There really is no such thing as WORA (write once, run anywhere). Seriously. That's the big dream of HTML5, but due to the number of browser vendors even that dream will be tainted by the time it becomes realised in the larger sense. Tainted not just by functional differences (compositing is one extant example) but also by performance differences. In the meantime, these issues already exist.

For now, for a simple 2D game, you really still can't do much better than Flash/AS3. It has ASUnit, based on JUnit.
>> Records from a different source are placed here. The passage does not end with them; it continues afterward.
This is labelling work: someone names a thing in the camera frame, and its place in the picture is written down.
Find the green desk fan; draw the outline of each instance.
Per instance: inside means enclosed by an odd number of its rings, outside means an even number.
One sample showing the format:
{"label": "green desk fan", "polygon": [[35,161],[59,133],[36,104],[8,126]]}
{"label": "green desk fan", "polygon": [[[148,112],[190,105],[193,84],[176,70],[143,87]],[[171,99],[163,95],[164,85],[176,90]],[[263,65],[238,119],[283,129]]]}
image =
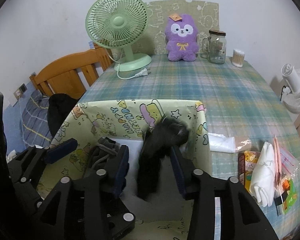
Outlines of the green desk fan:
{"label": "green desk fan", "polygon": [[107,49],[123,48],[125,57],[114,66],[122,72],[142,68],[151,62],[149,55],[133,54],[131,49],[131,44],[140,39],[146,27],[147,13],[141,0],[98,0],[86,18],[88,35],[96,44]]}

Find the pink chopsticks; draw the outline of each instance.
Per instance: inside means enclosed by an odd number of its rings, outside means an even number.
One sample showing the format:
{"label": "pink chopsticks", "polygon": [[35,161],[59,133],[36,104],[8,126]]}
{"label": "pink chopsticks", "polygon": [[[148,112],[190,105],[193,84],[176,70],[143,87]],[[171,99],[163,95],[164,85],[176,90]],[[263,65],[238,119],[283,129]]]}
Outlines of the pink chopsticks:
{"label": "pink chopsticks", "polygon": [[274,136],[273,142],[274,142],[275,182],[277,183],[277,185],[279,185],[281,180],[282,164],[281,164],[280,146],[276,136]]}

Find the black cloth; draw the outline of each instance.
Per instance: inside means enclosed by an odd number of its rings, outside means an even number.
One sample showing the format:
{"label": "black cloth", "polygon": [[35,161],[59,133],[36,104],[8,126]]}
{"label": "black cloth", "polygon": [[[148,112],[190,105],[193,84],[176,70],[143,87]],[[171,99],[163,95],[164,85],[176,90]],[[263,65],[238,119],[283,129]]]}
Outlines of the black cloth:
{"label": "black cloth", "polygon": [[67,94],[54,94],[49,98],[48,127],[53,137],[78,101]]}
{"label": "black cloth", "polygon": [[170,147],[180,146],[188,141],[189,131],[185,124],[163,117],[152,132],[144,135],[144,143],[139,155],[137,174],[137,196],[147,200],[156,193],[159,185],[161,160],[169,155]]}

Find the paper tag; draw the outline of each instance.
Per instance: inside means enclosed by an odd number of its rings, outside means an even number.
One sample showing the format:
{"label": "paper tag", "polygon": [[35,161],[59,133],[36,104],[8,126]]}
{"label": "paper tag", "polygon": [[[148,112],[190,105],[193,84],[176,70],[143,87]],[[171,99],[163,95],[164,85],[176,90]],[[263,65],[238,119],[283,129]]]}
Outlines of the paper tag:
{"label": "paper tag", "polygon": [[169,17],[170,17],[172,20],[174,20],[175,22],[182,19],[182,18],[180,17],[180,15],[178,15],[177,13],[173,13],[173,14],[169,15]]}

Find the wall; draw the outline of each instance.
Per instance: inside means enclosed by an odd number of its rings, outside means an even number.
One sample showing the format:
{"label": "wall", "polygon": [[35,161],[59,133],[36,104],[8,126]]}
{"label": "wall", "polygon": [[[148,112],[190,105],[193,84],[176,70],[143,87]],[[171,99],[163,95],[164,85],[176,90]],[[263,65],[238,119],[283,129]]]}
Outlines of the wall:
{"label": "wall", "polygon": [[22,140],[21,117],[34,91],[34,86],[29,82],[26,87],[27,91],[21,96],[18,102],[14,106],[8,105],[2,113],[4,134],[7,139],[7,154],[12,150],[20,153],[28,147]]}
{"label": "wall", "polygon": [[[0,91],[7,99],[53,60],[89,49],[85,17],[96,0],[7,0],[0,9]],[[285,63],[300,67],[300,12],[291,0],[206,0],[220,29],[278,93]]]}
Java's another option, and while I love the language itself, Java deployment, particularly to the web, is depressing and was one of the reasons Java, which had all the potential Flash had and far, far more, never made it big on the web games scene. Also, Android uses Dalvik, which is a proprietary version of the JVM -- not really the same thing. So Android at least would be out of the picture, unless you ported your Java code across platforms... which is what you wish to avoid. ;) Java obviously has JUnit (the unit testing framework). If going for Java, check out PulpCore for a fast software renderer; the scene graph / display list approach they use is almost identical to using the AS3 core.

Silverlight's a joke in this sense, it's not even near universally cross-platform.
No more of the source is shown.